## PROBLEM REQUIREMENTS
Scan the listing and work out how many lines contain the word "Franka". Nothing but the number should be given.
[Start of section]
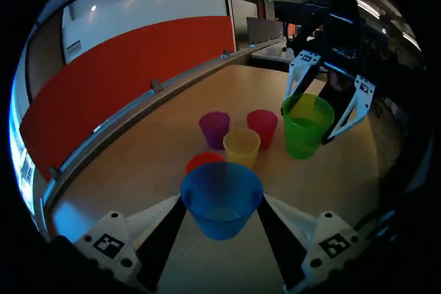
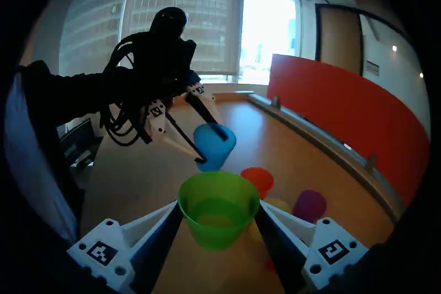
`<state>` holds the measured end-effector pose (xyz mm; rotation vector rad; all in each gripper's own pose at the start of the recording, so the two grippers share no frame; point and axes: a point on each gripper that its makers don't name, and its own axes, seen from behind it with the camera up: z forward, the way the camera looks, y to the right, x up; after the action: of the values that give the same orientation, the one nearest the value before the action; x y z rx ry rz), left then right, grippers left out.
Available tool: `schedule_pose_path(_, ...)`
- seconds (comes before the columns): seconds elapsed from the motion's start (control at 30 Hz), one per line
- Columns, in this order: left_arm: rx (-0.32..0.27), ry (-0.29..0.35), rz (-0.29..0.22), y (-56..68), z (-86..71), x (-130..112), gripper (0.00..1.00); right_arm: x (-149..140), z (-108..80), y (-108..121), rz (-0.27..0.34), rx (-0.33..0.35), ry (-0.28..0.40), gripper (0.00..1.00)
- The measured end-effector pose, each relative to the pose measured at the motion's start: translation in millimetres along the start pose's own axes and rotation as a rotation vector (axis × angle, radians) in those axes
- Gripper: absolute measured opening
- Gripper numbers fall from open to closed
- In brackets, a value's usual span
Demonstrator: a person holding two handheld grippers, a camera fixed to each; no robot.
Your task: Pour water
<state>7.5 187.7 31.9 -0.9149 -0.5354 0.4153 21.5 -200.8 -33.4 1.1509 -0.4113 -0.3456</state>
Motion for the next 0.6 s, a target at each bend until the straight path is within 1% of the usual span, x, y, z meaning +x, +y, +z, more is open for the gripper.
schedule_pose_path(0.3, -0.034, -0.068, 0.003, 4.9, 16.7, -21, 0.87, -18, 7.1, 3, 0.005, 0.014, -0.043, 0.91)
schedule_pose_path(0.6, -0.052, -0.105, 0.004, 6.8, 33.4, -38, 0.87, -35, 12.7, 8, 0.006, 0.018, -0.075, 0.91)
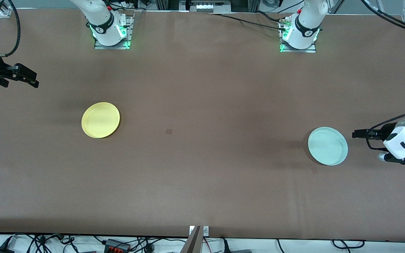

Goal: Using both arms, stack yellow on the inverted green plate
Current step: 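Reach the left gripper down to the rim of the green plate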

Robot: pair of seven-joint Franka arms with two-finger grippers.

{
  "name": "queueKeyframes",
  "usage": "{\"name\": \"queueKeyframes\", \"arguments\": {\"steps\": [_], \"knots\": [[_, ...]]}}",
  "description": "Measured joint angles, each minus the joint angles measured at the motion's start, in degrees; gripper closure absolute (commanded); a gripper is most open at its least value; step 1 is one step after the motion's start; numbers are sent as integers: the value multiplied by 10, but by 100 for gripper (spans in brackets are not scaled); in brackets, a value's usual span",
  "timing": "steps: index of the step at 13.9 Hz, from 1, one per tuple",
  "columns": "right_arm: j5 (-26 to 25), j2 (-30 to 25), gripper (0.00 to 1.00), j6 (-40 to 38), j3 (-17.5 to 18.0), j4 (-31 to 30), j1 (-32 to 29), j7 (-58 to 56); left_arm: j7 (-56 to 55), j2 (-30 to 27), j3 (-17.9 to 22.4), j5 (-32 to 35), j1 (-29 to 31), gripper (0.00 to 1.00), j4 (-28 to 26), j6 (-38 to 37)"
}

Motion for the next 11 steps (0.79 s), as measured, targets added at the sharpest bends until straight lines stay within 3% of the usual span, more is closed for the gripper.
{"name": "queueKeyframes", "arguments": {"steps": [3, 7, 8, 11], "knots": [[0, 0, 0, 0, 0, 0, 0, 0, 59, 53, -2, -15, 29, 0, 1, 51], [0, 0, 0, 0, 3, 0, 1, 0, 115, 103, -3, -70, 51, 1, 0, 66], [0, 0, 0, 0, 3, 0, 1, 0, 133, 113, -3, -72, 54, 5, 0, 80], [0, 0, 0, -1, 1, 0, 0, 0, 172, 135, -6, -73, 57, 34, 0, 123]]}}
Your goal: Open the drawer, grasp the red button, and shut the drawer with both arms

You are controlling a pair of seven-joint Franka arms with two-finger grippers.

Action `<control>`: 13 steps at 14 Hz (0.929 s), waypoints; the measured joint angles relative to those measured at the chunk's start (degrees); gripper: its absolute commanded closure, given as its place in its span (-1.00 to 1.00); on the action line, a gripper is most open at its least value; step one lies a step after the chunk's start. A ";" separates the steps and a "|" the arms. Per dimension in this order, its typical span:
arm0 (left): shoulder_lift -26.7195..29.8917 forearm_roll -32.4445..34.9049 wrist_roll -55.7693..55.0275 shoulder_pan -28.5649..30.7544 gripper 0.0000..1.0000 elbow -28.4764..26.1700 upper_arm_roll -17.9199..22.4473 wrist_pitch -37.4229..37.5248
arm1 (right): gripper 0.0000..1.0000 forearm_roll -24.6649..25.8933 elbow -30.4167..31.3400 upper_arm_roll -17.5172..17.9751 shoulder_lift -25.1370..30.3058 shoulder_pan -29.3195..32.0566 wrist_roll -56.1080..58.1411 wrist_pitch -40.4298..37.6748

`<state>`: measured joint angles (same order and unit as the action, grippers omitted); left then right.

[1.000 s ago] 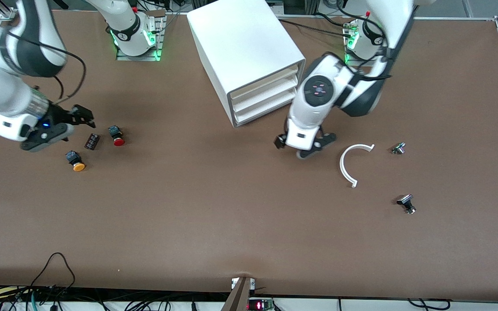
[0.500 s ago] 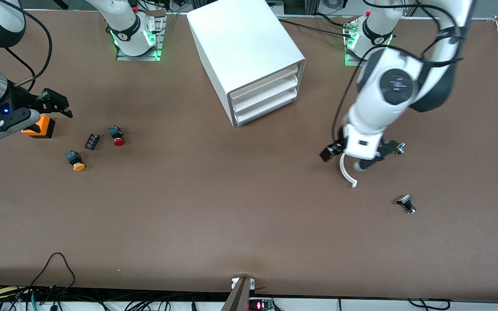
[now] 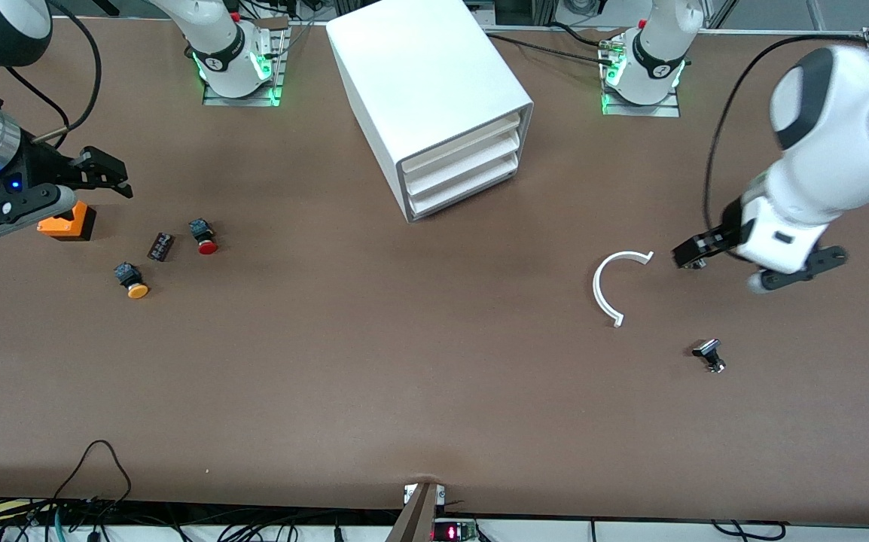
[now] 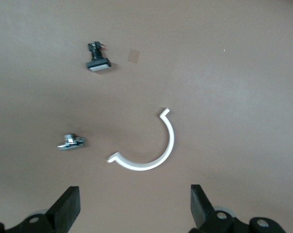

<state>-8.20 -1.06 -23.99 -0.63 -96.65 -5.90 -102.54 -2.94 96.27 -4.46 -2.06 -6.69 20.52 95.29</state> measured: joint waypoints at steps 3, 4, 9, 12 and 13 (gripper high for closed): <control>1.35 0.00 8.40 1.29 -1.00 3.44 0.00 5.49 | -0.99 0.06 -1.27 -0.09 0.00 -0.02 -0.03 -0.34; 2.12 0.00 11.23 1.38 -1.00 3.86 -0.02 7.11 | -0.99 0.12 -1.56 -0.17 0.00 -0.01 -0.04 -0.42; 5.53 -0.01 20.58 2.14 -1.00 5.42 -0.02 14.64 | -0.99 0.58 -3.33 -0.83 -0.46 0.22 -0.07 -0.59; 5.68 -0.01 21.20 2.22 -1.00 6.53 -0.02 15.55 | -0.99 2.36 -3.42 -0.69 -0.61 0.16 -0.09 -1.02; 5.66 -0.01 21.31 2.22 -1.00 6.53 -0.02 15.60 | -0.99 2.94 -3.42 -0.51 -0.65 0.11 -0.16 -1.02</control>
<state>-2.54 -1.07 -2.68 1.59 -90.11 -5.92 -86.94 0.00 92.85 -4.97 -2.72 -6.58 20.36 94.27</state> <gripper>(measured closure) 0.000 0.000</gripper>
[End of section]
## OUTPUT
2